Recently, OpenClaw has become a huge hit, with offline training classes popping up all over Beijing, Shanghai, Guangzhou, and Shenzhen. In this AI frenzy, it’s finally the ordinary people’s turn to jump in and take a shot.
In the past few years, the only players in the AI industry chain selling shovels were various hardware manufacturers—selling GPUs, optical modules, servers, and racks—all making huge profits. Cloud service providers faced rising hardware costs on one side and struggled with slow commercialization on the other, essentially burning money until the emergence of OpenClaw.
OpenClaw’s impressive capabilities finally convinced ordinary people to pay for tokens. Previously, AI was mostly about writing articles, creating beautiful PPTs, helping with coding, or improving search engines—tools to boost efficiency. But OpenClaw’s abilities as a personal assistant and virtual employee seem capable of fully replacing a real employee. This has caused real employees to panic, frantically learning about this AI that might replace them, even fantasizing about taming the AI to become their boss.
However, shifting perspective from workers to companies, if AI truly has the ability to fully replace employees, companies would simply lay off those employees and directly use AI, rather than relying on employees to use AI to do their original jobs. Companies don’t need middlemen. Additionally, companies naturally have advantages over individuals in AI adoption—they know which tasks AI can do better and which require human input, they have higher tolerance for errors, and they have more capital. AI cannot completely replace humans, and building a fully autonomous company solely with AI is a pipe dream. Ordinary people trying to start a business with AI assistance must learn AI and also learn how to manage people—more difficult than managing people alone.
In my view, if AI could fully replace my job in the future, the most important thing for me would not be to compete with my former employer using AI, but to switch to a job that AI cannot replace for now but is deeply integrated with AI—like an electrician. Because the AI wave is unstoppable, ordinary people need to learn to go with the flow rather than fight it. The panic to learn OpenClaw is actually an attempt by ordinary people to fight the speed of AI’s evolution, trying to tame AI, which is doomed to fail. Over the past few years, AI-based tools have evolved at an unprecedented pace, constantly pushing the frontiers of technology. Today’s cutting-edge knowledge might be replaced tomorrow by a new technology, rendering it worthless. Trying to keep up with these changes is a complete waste of time for ordinary people.

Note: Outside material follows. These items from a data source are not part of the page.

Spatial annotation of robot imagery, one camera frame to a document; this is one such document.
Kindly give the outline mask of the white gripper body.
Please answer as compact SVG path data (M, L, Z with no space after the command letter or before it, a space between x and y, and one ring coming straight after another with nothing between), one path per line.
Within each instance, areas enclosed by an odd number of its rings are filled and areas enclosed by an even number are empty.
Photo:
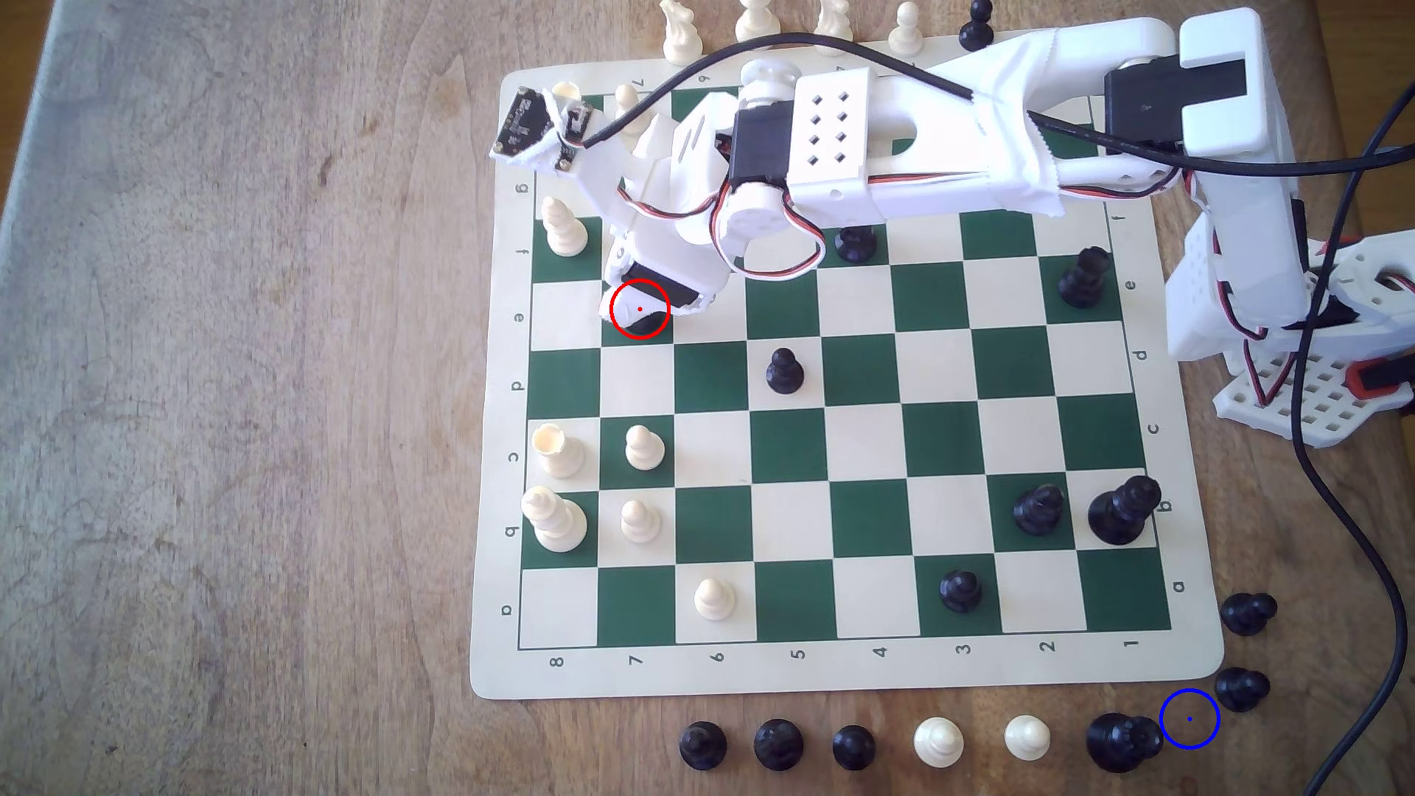
M616 240L604 301L621 283L644 301L712 301L732 269L709 235L729 163L706 112L681 124L655 117L633 153L616 140L576 150L562 177L586 197Z

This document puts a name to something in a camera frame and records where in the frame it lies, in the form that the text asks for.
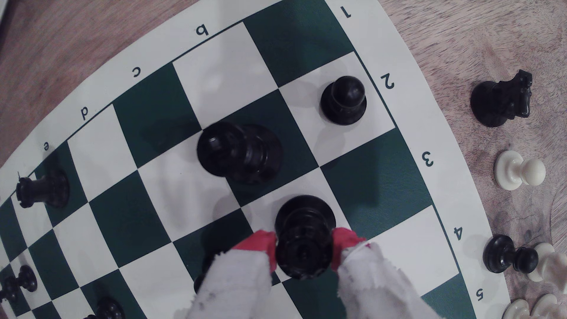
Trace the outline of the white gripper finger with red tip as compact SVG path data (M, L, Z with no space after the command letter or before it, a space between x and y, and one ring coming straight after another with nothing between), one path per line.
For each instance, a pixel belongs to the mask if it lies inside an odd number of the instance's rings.
M347 318L440 318L375 242L334 228L331 269Z
M187 318L256 318L277 267L277 236L258 230L219 253L196 293Z

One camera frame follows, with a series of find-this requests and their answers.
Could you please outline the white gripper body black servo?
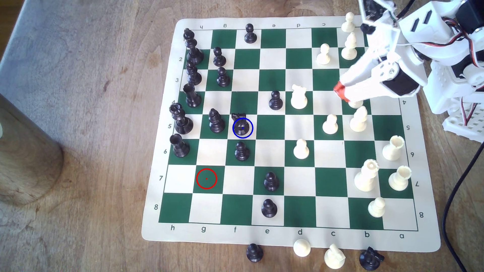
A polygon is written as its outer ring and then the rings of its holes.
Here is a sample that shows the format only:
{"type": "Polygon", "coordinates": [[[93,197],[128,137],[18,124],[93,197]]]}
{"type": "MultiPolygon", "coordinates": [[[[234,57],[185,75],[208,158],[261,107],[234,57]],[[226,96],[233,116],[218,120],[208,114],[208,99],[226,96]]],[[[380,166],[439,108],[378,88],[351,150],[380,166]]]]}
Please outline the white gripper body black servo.
{"type": "Polygon", "coordinates": [[[396,48],[374,68],[376,96],[408,97],[428,83],[424,60],[413,48],[396,48]]]}

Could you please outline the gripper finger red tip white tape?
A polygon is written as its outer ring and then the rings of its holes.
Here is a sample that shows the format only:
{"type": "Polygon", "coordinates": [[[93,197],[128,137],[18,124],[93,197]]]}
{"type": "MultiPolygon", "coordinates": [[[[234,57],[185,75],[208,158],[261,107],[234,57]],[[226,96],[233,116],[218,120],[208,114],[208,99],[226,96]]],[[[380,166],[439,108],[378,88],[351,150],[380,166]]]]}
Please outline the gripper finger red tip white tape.
{"type": "Polygon", "coordinates": [[[351,83],[340,77],[340,98],[346,102],[357,102],[386,96],[387,88],[381,82],[376,77],[370,77],[361,82],[351,83]]]}
{"type": "MultiPolygon", "coordinates": [[[[376,77],[383,82],[386,80],[386,61],[379,63],[378,57],[374,58],[374,54],[371,51],[367,51],[341,77],[349,80],[351,83],[361,82],[370,77],[376,77]]],[[[339,80],[334,87],[335,93],[340,93],[340,86],[339,80]]]]}

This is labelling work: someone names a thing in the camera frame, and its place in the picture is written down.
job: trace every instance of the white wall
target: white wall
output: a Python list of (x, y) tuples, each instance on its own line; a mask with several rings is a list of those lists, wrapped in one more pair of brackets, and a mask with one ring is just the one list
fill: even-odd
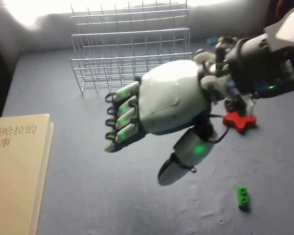
[[(50, 1), (45, 2), (50, 4), (47, 9), (53, 8)], [(246, 36), (258, 33), (263, 28), (268, 4), (269, 0), (191, 0), (188, 4), (191, 40), (222, 34)], [(35, 15), (39, 7), (39, 4), (24, 6), (26, 10), (21, 16)], [(28, 27), (16, 20), (4, 0), (0, 0), (0, 51), (11, 72), (17, 58), (24, 52), (72, 47), (71, 15), (52, 13), (39, 16), (35, 24)]]

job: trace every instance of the red star-shaped object
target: red star-shaped object
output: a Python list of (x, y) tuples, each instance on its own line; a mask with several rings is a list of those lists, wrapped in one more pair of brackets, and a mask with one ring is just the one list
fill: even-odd
[(256, 126), (257, 118), (255, 116), (241, 117), (238, 112), (227, 113), (223, 117), (223, 124), (234, 127), (236, 131), (243, 134), (245, 129)]

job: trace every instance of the gray tabletop
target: gray tabletop
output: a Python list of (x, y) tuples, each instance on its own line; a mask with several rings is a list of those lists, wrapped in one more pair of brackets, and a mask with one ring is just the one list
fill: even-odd
[[(258, 128), (231, 129), (196, 174), (162, 187), (158, 170), (183, 132), (105, 153), (108, 91), (82, 96), (71, 58), (71, 50), (23, 55), (3, 113), (50, 113), (55, 122), (38, 235), (294, 235), (294, 92), (257, 101)], [(223, 104), (213, 113), (225, 114)], [(224, 131), (220, 118), (213, 124)], [(248, 213), (237, 206), (240, 185)]]

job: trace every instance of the book title
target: book title
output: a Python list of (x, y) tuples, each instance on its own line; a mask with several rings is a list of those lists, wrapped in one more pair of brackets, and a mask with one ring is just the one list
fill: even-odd
[(10, 141), (13, 136), (16, 135), (28, 135), (28, 134), (35, 134), (37, 129), (36, 125), (29, 125), (27, 127), (23, 126), (16, 126), (16, 127), (8, 127), (8, 128), (1, 128), (0, 127), (0, 147), (4, 148), (10, 145)]

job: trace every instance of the metal wire rack
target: metal wire rack
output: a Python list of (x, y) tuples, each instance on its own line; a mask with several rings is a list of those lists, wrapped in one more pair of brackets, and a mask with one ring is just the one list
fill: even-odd
[(154, 67), (192, 59), (187, 2), (74, 12), (71, 60), (80, 91), (123, 87)]

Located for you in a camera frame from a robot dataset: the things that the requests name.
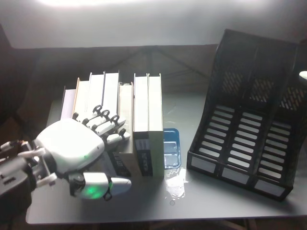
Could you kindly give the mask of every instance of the robotic arm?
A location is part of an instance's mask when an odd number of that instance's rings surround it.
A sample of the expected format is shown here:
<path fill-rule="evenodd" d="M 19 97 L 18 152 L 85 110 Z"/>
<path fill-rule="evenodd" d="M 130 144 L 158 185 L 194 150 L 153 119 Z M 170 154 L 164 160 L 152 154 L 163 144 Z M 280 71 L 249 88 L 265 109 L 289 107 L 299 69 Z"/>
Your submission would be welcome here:
<path fill-rule="evenodd" d="M 75 113 L 44 129 L 33 141 L 34 149 L 24 141 L 7 142 L 2 152 L 19 146 L 17 157 L 0 165 L 0 220 L 9 219 L 31 204 L 31 192 L 53 185 L 57 178 L 70 184 L 70 194 L 79 198 L 108 201 L 131 187 L 125 178 L 111 178 L 103 172 L 87 172 L 104 151 L 116 148 L 130 138 L 125 129 L 116 133 L 125 119 L 110 115 L 96 106 L 90 115 Z"/>

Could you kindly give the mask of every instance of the white label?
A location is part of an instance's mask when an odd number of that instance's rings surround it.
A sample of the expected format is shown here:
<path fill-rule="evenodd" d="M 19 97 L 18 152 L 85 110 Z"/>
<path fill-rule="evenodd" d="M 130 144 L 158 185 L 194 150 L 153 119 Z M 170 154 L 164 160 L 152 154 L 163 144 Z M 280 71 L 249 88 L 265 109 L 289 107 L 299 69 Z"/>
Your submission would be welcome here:
<path fill-rule="evenodd" d="M 136 150 L 150 150 L 149 139 L 135 139 Z"/>
<path fill-rule="evenodd" d="M 248 175 L 233 171 L 233 170 L 228 169 L 228 168 L 224 168 L 222 177 L 228 178 L 230 180 L 237 181 L 237 182 L 242 183 L 242 184 L 246 184 L 248 182 L 248 179 L 249 179 Z"/>
<path fill-rule="evenodd" d="M 214 170 L 215 170 L 215 164 L 214 163 L 210 163 L 208 161 L 201 160 L 197 157 L 192 157 L 191 165 L 196 167 L 196 168 L 208 171 L 210 173 L 213 173 Z"/>
<path fill-rule="evenodd" d="M 275 196 L 281 196 L 284 192 L 284 188 L 281 188 L 277 185 L 270 184 L 270 183 L 268 183 L 266 181 L 262 181 L 262 180 L 258 180 L 255 188 L 258 189 L 258 190 L 270 193 L 270 194 L 275 195 Z"/>

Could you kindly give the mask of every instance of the bright light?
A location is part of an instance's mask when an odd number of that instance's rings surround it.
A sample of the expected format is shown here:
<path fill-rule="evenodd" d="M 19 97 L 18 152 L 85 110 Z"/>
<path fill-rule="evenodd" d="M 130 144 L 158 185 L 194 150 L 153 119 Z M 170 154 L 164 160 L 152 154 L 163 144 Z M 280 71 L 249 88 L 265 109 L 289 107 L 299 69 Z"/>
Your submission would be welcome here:
<path fill-rule="evenodd" d="M 300 72 L 299 76 L 301 76 L 302 78 L 305 78 L 307 80 L 307 71 Z"/>
<path fill-rule="evenodd" d="M 137 0 L 38 0 L 49 6 L 79 7 L 96 6 L 102 4 L 123 4 Z"/>

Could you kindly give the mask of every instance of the black magazine rack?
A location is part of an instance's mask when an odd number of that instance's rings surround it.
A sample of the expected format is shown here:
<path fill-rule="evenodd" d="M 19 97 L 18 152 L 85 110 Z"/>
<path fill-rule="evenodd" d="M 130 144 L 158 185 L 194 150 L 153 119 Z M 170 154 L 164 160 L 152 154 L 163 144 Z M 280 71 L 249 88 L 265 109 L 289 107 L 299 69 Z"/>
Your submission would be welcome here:
<path fill-rule="evenodd" d="M 187 168 L 283 200 L 307 134 L 306 45 L 226 30 Z"/>

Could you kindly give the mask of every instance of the row of books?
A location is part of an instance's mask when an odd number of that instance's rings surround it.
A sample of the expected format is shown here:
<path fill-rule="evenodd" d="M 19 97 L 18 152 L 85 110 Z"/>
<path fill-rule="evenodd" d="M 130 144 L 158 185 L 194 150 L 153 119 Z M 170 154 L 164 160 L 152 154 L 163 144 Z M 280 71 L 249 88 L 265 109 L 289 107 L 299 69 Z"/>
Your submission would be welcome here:
<path fill-rule="evenodd" d="M 102 105 L 126 119 L 118 130 L 131 134 L 113 152 L 104 152 L 92 167 L 111 176 L 164 176 L 161 75 L 135 76 L 133 83 L 119 82 L 119 73 L 90 74 L 77 80 L 76 89 L 64 89 L 61 119 L 74 113 L 91 114 Z"/>

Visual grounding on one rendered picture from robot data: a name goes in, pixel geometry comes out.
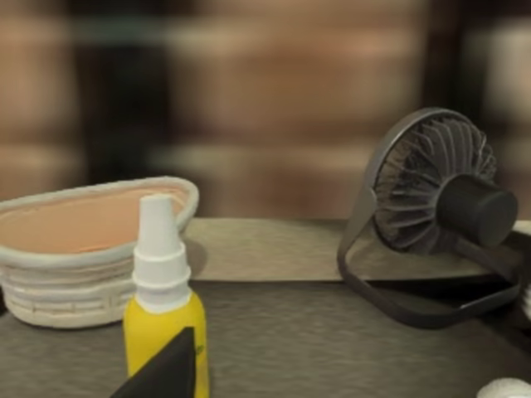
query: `black desk fan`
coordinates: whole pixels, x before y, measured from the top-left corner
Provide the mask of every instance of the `black desk fan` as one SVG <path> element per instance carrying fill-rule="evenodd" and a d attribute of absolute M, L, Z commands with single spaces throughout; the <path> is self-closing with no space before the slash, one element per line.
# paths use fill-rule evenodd
<path fill-rule="evenodd" d="M 518 275 L 485 250 L 507 238 L 518 212 L 515 195 L 493 183 L 495 169 L 485 134 L 462 114 L 422 109 L 400 121 L 368 164 L 339 245 L 339 272 L 347 285 L 387 316 L 415 328 L 445 328 L 515 300 Z M 455 252 L 510 286 L 446 313 L 405 308 L 348 269 L 348 252 L 369 223 L 391 250 Z"/>

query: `basket rim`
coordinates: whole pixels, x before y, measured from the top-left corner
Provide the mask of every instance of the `basket rim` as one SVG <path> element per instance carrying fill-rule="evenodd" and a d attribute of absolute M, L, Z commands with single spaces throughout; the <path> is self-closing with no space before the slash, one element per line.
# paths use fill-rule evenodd
<path fill-rule="evenodd" d="M 188 198 L 183 203 L 183 209 L 175 216 L 175 222 L 177 223 L 179 230 L 182 231 L 197 210 L 197 205 L 199 202 L 199 190 L 194 183 L 179 177 L 149 177 L 118 182 L 106 182 L 103 184 L 69 188 L 60 191 L 19 197 L 1 202 L 0 211 L 16 209 L 20 206 L 26 206 L 35 203 L 54 201 L 59 198 L 78 197 L 86 194 L 87 192 L 105 192 L 124 187 L 149 187 L 153 185 L 180 186 L 188 191 Z M 123 260 L 132 255 L 134 246 L 135 240 L 111 247 L 109 249 L 91 251 L 87 253 L 52 254 L 17 250 L 0 244 L 0 264 L 10 265 L 22 269 L 82 268 L 87 265 L 97 265 L 110 261 Z"/>

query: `gray tabletop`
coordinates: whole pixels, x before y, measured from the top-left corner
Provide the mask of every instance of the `gray tabletop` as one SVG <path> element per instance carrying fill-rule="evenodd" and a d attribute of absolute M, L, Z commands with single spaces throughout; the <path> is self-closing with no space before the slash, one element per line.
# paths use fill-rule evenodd
<path fill-rule="evenodd" d="M 422 331 L 336 283 L 196 284 L 214 398 L 473 398 L 531 360 L 479 321 Z M 0 396 L 108 397 L 125 379 L 120 325 L 75 332 L 0 318 Z"/>

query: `yellow bottle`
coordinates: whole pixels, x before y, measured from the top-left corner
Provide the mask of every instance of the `yellow bottle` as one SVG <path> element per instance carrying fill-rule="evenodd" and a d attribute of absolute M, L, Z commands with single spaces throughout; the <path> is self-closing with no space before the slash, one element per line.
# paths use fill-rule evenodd
<path fill-rule="evenodd" d="M 201 299 L 190 289 L 190 267 L 173 215 L 172 198 L 140 199 L 139 239 L 134 249 L 136 295 L 124 315 L 129 376 L 134 375 L 184 328 L 194 330 L 194 398 L 208 398 L 207 326 Z"/>

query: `basket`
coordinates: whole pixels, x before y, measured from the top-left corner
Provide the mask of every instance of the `basket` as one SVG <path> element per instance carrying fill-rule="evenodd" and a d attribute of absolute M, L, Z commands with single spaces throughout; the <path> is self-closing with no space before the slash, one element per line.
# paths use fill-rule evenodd
<path fill-rule="evenodd" d="M 7 309 L 25 323 L 85 328 L 121 320 L 134 292 L 139 199 L 174 198 L 183 232 L 194 184 L 176 177 L 112 182 L 0 203 L 0 280 Z"/>

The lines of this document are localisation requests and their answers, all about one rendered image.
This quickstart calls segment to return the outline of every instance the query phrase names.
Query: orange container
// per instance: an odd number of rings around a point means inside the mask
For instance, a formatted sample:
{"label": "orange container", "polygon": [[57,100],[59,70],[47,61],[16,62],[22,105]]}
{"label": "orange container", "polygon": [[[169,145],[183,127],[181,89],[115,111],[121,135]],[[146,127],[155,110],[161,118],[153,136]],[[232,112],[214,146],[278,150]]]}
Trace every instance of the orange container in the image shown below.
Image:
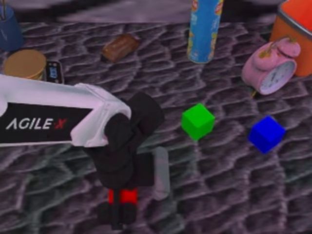
{"label": "orange container", "polygon": [[279,5],[270,41],[291,36],[301,46],[295,59],[295,75],[304,77],[312,74],[312,0],[288,0]]}

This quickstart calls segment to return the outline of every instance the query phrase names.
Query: table
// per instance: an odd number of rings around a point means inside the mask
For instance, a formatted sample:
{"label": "table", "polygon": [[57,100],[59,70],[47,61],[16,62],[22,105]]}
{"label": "table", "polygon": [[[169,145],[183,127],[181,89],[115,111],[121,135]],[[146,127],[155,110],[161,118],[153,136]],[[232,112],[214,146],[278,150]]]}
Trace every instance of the table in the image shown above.
{"label": "table", "polygon": [[[215,60],[185,56],[187,24],[34,23],[23,25],[26,48],[59,60],[68,84],[99,85],[119,98],[141,90],[163,107],[166,122],[140,150],[169,150],[172,196],[151,200],[140,189],[136,234],[249,234],[310,231],[312,78],[295,78],[279,92],[250,99],[241,83],[244,61],[264,43],[265,25],[221,25]],[[120,63],[100,62],[100,50],[121,32],[142,44]],[[7,54],[0,54],[3,62]],[[198,143],[183,133],[183,110],[202,102],[216,116]],[[261,155],[247,141],[265,115],[288,129]],[[0,150],[0,233],[112,234],[95,208],[106,199],[91,160],[70,145]]]}

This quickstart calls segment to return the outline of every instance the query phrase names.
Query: blue can
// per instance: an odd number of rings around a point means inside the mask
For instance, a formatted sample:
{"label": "blue can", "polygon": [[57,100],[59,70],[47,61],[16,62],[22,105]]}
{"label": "blue can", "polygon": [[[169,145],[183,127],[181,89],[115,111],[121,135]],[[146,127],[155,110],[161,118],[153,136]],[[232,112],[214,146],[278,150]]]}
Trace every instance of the blue can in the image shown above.
{"label": "blue can", "polygon": [[15,51],[24,45],[19,23],[15,17],[14,10],[8,5],[5,6],[5,15],[3,6],[0,6],[0,48],[4,51]]}
{"label": "blue can", "polygon": [[214,57],[224,0],[193,0],[188,40],[188,58],[196,63],[210,62]]}

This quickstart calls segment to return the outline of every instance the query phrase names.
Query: wooden lid
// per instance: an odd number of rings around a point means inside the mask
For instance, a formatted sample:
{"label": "wooden lid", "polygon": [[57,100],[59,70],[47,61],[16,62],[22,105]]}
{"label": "wooden lid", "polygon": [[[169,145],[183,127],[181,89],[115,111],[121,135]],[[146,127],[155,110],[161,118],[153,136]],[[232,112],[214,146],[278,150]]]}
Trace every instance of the wooden lid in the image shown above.
{"label": "wooden lid", "polygon": [[4,62],[4,74],[20,78],[33,78],[43,72],[46,57],[37,50],[20,50]]}

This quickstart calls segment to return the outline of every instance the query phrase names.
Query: blue cup
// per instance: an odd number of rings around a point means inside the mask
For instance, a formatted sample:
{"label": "blue cup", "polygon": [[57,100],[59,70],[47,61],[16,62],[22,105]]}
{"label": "blue cup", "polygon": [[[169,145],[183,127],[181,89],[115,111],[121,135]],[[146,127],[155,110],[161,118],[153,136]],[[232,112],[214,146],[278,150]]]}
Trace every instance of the blue cup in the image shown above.
{"label": "blue cup", "polygon": [[[3,6],[0,6],[3,18]],[[0,48],[4,51],[15,51],[24,45],[24,37],[20,25],[15,17],[14,10],[6,5],[5,20],[0,20]]]}

But this panic among ordinary people is a boon for cloud providers. They can finally sell tokens to individuals in large quantities. Cloud providers are no longer dreaming of endless spending to mine gold—they are now selling this dream through tokens, the shovels, to ordinary people.
When most ordinary people lose money in this game with nothing to show for it, the game will eventually come to an end. But the end of the gold rush isn’t the story’s conclusion. After the rush, roads, bridges, and towns are already built. Although some leave, population clusters have formed, and various businesses are sprouting on the once barren land. But that’s another story, and the new chapter has little to do with the gold prospectors anymore.